The shanghaied cowpuncher watched everything the while with a keen eye, and the chantying greatly pleased him.

"This is shore most elegant music," he said to Jack. "What for of a play would it be if I gives them the 'Dying Ranger.'"

"Wouldn't go, Broncho," replied the other. "These are sailors' working songs; they're to help the capstan round."

"You shorely surprises me, Jack. This here ship business is some deep an' interestin' as a play, an' you'll excuse me for ropin' at you with questions an' a-pesterin', but I'm cutting kyards with myself desp'rate as to this here whirlygig concarn we-alls is a-pushin' round."

"Why, we're getting up the anchor, Broncho. Do you hear that 'klink, klink'? That's the cable coming in."

"Hove short!" suddenly sang out the mate.

"Pawl her!" cried the bosun.

The tugboat now backed fussily up and took the hawser; the anchor was hove up to the cat-head, and the fish-tackle hooked on.
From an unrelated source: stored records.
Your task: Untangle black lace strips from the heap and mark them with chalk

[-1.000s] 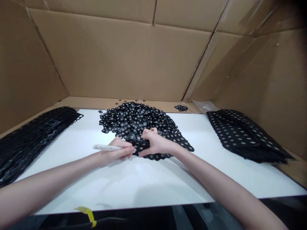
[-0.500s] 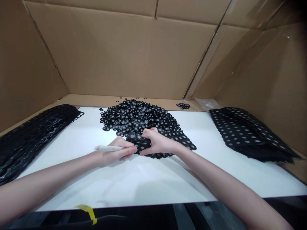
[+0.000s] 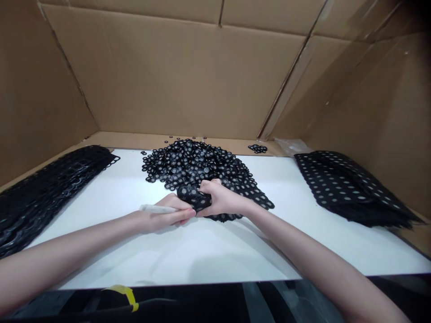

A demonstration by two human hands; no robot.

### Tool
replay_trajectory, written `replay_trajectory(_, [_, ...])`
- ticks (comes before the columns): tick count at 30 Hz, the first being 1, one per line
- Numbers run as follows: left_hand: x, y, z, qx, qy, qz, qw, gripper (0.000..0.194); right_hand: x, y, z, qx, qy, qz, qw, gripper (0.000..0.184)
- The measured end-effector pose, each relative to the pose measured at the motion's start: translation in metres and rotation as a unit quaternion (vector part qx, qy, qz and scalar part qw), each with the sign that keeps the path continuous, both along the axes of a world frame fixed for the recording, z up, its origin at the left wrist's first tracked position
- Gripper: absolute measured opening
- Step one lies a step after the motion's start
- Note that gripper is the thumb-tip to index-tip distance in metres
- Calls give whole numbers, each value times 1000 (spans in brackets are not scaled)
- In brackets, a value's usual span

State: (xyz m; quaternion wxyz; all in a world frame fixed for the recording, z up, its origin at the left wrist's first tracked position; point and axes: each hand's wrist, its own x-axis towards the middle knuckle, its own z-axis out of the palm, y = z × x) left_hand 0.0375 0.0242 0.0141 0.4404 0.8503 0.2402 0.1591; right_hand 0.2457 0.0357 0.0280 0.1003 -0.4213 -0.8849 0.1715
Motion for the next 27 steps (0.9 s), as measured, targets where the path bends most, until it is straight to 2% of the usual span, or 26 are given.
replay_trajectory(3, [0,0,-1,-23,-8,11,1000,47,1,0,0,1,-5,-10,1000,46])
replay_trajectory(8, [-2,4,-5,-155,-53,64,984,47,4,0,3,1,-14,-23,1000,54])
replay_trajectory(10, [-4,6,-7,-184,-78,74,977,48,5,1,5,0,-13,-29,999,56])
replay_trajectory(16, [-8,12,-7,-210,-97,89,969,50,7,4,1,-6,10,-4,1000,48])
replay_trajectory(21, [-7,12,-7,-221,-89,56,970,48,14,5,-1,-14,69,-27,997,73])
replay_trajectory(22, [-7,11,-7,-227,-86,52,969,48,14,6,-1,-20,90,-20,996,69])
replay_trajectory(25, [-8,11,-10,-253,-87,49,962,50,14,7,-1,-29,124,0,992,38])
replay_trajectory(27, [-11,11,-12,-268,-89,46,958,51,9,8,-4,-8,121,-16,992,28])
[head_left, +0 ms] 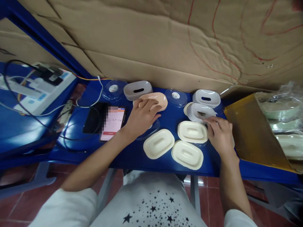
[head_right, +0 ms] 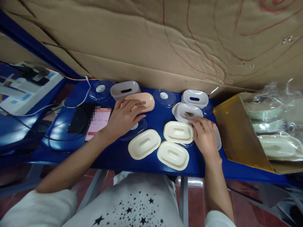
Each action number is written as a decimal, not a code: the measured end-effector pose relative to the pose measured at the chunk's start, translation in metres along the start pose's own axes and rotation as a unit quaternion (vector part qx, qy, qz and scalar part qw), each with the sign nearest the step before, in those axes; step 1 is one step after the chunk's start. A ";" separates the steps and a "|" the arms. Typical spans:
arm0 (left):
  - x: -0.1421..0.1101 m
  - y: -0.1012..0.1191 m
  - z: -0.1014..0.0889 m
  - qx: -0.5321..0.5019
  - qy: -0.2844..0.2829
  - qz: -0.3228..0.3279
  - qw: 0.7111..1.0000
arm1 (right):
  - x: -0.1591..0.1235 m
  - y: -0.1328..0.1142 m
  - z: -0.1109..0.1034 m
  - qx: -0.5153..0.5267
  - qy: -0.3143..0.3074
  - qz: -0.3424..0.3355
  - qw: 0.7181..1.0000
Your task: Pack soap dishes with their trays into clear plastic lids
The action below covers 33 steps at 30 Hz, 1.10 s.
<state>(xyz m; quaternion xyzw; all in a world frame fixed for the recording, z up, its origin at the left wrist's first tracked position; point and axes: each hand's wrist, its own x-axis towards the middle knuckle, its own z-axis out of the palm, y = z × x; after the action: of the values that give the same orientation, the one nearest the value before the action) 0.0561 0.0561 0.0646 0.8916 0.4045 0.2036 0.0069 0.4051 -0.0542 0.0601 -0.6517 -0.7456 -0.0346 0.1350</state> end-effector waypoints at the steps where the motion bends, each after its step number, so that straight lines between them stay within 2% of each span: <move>1: -0.010 0.005 -0.004 0.000 0.009 0.005 1.000 | -0.006 -0.003 0.000 0.001 0.010 -0.001 1.000; 3: -0.035 0.019 -0.013 -0.010 0.020 0.010 1.000 | -0.018 -0.015 -0.001 0.030 0.025 -0.028 0.999; 6: -0.081 0.042 -0.025 -0.034 0.003 0.008 0.999 | -0.037 -0.046 -0.002 0.120 0.015 -0.112 0.986; 9: -0.119 0.054 -0.027 -0.046 -0.022 -0.048 0.998 | -0.050 -0.083 0.001 0.186 -0.021 -0.158 0.970; 11: -0.133 0.051 -0.022 -0.044 -0.013 -0.097 0.994 | -0.054 -0.104 0.007 0.206 -0.043 -0.176 0.962; 15: -0.138 0.029 -0.005 -0.038 -0.011 -0.160 0.986 | -0.056 -0.139 0.022 0.212 -0.089 -0.223 0.947; 18: -0.131 0.015 0.006 -0.061 -0.037 -0.171 0.983 | -0.056 -0.157 0.028 0.202 -0.127 -0.233 0.943; 20: -0.127 0.010 0.010 -0.084 -0.034 -0.175 0.980 | -0.057 -0.165 0.029 0.205 -0.141 -0.222 0.943; 24: -0.123 0.013 0.010 -0.093 -0.003 -0.176 0.980 | -0.065 -0.167 0.028 0.227 -0.101 -0.207 0.946; 26: -0.123 0.022 0.006 -0.083 0.026 -0.170 0.982 | -0.074 -0.157 0.025 0.232 -0.060 -0.187 0.953; 28: -0.126 0.036 0.002 -0.082 0.048 -0.144 0.985 | -0.085 -0.141 0.020 0.218 -0.022 -0.134 0.967; 31: -0.134 0.060 0.000 -0.090 0.015 -0.068 0.994 | -0.105 -0.113 0.013 0.174 0.003 -0.050 0.983; 33: -0.140 0.072 0.002 -0.090 -0.027 -0.026 0.995 | -0.117 -0.098 0.010 0.149 -0.009 -0.031 0.988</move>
<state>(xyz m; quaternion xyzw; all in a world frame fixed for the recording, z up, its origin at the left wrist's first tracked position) 0.0265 -0.0934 0.0255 0.8818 0.4068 0.2149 0.1033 0.3212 -0.1795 0.0335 -0.6011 -0.7637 0.0785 0.2221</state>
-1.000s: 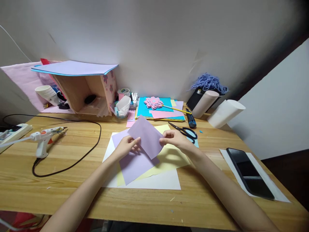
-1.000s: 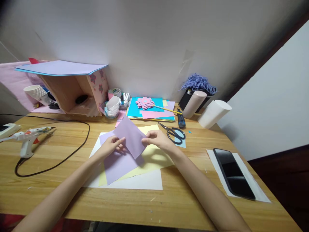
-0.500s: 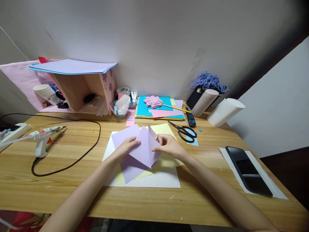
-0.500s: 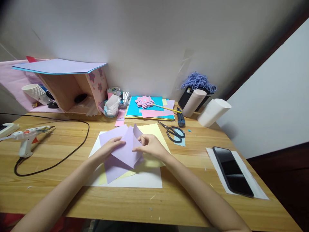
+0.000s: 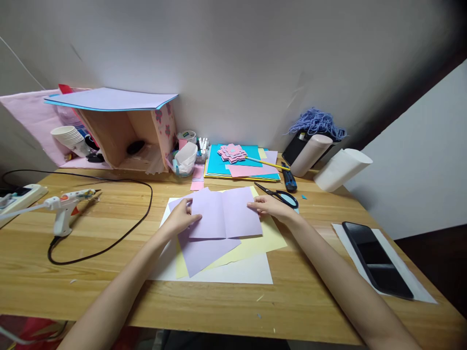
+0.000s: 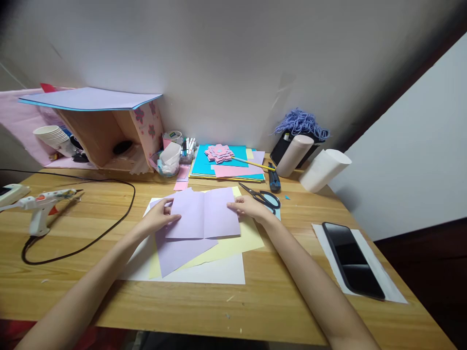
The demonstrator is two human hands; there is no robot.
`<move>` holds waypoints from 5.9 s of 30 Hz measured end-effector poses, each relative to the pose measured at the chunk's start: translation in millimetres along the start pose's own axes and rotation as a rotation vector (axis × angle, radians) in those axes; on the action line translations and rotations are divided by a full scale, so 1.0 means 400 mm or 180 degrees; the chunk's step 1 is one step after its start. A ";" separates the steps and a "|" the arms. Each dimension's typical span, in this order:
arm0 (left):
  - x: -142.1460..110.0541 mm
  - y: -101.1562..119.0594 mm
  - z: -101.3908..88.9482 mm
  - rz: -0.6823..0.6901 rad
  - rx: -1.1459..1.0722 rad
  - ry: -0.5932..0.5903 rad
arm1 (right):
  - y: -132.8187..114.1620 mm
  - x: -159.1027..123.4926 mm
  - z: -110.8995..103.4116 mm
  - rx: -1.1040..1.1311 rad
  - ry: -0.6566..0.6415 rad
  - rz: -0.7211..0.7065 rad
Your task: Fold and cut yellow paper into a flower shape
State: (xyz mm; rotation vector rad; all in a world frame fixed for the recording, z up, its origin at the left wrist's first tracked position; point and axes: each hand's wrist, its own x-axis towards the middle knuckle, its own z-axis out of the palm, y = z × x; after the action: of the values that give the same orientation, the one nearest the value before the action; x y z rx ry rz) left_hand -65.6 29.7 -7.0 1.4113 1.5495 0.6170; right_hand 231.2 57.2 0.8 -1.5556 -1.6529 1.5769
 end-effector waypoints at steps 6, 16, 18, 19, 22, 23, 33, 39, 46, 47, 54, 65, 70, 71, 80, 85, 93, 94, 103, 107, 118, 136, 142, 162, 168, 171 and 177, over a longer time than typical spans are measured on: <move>-0.011 -0.008 -0.023 0.0107 0.0636 -0.0175 | 0.016 0.012 0.000 -0.0041 0.0169 0.0016; -0.003 0.025 0.106 0.2206 0.2283 0.0556 | 0.027 0.029 0.036 0.0018 0.0645 -0.0127; 0.016 0.024 0.123 0.2204 0.2457 0.0491 | 0.043 0.043 0.040 0.0069 0.0876 -0.0258; 0.024 0.025 0.127 0.2181 0.2523 0.0500 | 0.049 0.048 0.040 0.0061 0.0893 -0.0299; 0.037 0.032 0.126 0.2143 0.2674 0.0481 | 0.054 0.052 0.034 0.0008 0.0740 -0.0282; 0.040 0.035 0.125 0.2135 0.2725 0.0472 | 0.052 0.050 0.032 -0.0013 0.0691 -0.0257; 0.053 0.031 0.130 0.2146 0.2864 0.0502 | 0.035 0.039 0.030 0.0121 0.0483 -0.0131; 0.051 0.031 0.130 0.2137 0.2826 0.0524 | 0.027 0.034 0.027 0.0403 0.0355 0.0022; 0.049 0.020 0.129 0.2132 0.2682 0.0516 | 0.045 0.008 0.040 0.0549 0.0518 -0.0056; 0.049 0.016 0.128 0.2113 0.2639 0.0514 | 0.048 0.004 0.043 0.0535 0.0525 -0.0067; 0.044 0.009 0.129 0.1993 0.2655 0.0433 | 0.059 -0.039 0.062 0.0605 0.0457 0.0138; 0.048 0.010 0.132 0.1903 0.2763 0.0434 | 0.073 -0.091 0.098 0.0797 0.0212 0.0093; 0.046 0.010 0.132 0.1895 0.2675 0.0443 | 0.094 -0.137 0.086 0.0972 0.0628 0.0181; 0.043 0.013 0.131 0.1907 0.2579 0.0450 | 0.095 -0.144 0.080 0.0997 0.0677 0.0166; 0.006 0.051 0.140 0.0697 -0.0789 -0.0230 | 0.030 -0.089 0.096 0.0807 -0.0202 -0.0390; -0.005 0.047 0.147 0.0052 -0.1668 -0.0790 | 0.026 -0.074 0.130 0.0501 0.0436 -0.1060; -0.025 0.061 0.150 -0.0161 -0.2267 -0.1067 | 0.043 -0.099 0.164 -0.1779 0.0676 -0.2470; -0.023 0.059 0.149 -0.0158 -0.2345 -0.1098 | 0.045 -0.099 0.166 -0.1983 0.0601 -0.2539; -0.009 0.044 0.151 -0.0257 -0.2908 -0.1225 | 0.058 -0.091 0.177 -0.2687 0.0563 -0.2535; -0.011 0.046 0.152 -0.0224 -0.2791 -0.1179 | 0.056 -0.094 0.178 -0.2739 0.0583 -0.2512; -0.015 0.043 0.156 -0.0058 -0.2406 -0.1108 | 0.051 -0.100 0.186 -0.2583 0.0537 -0.2599; -0.014 0.085 0.180 0.0449 -0.1344 -0.0719 | 0.045 -0.073 0.146 0.0959 0.0588 -0.0624; 0.055 0.128 0.182 0.0573 -0.0870 -0.0327 | 0.031 -0.033 0.123 0.1259 0.1127 -0.0817; 0.025 0.163 0.283 0.0069 -0.1868 -0.0336 | 0.048 -0.027 0.164 0.1564 0.2239 -0.1349; 0.025 0.163 0.278 0.0635 -0.1537 0.0087 | 0.055 -0.025 0.164 0.1422 0.2072 -0.1325; 0.026 0.168 0.263 0.0796 -0.1635 0.0302 | 0.058 -0.027 0.165 0.1366 0.1832 -0.1284; 0.030 0.169 0.245 0.0818 -0.1569 0.0170 | 0.063 -0.023 0.132 0.1434 0.1393 -0.1318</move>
State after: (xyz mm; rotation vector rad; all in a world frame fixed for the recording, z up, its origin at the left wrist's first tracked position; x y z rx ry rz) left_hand 53.4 34.8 2.4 1.2215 1.1527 1.1148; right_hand 200.9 19.4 -33.1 -1.1287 -1.1784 1.1774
Then, whilst the anchor was hove in-board, a hand was sent to the wheel, and with a screech from her whistle the tug went ahead.

With a snort she began to move: the hawser sprang from her eddying wake, dripping and snaking as it took the strain; a ripple appeared round the Higgins' cutwater, and her bowsprit slowly swung round until it headed for the Golden Gate.

The mate went aft, and the bosun called out:

"That'll do, men; get your breakfast. You'll be turned to in half-an-hour."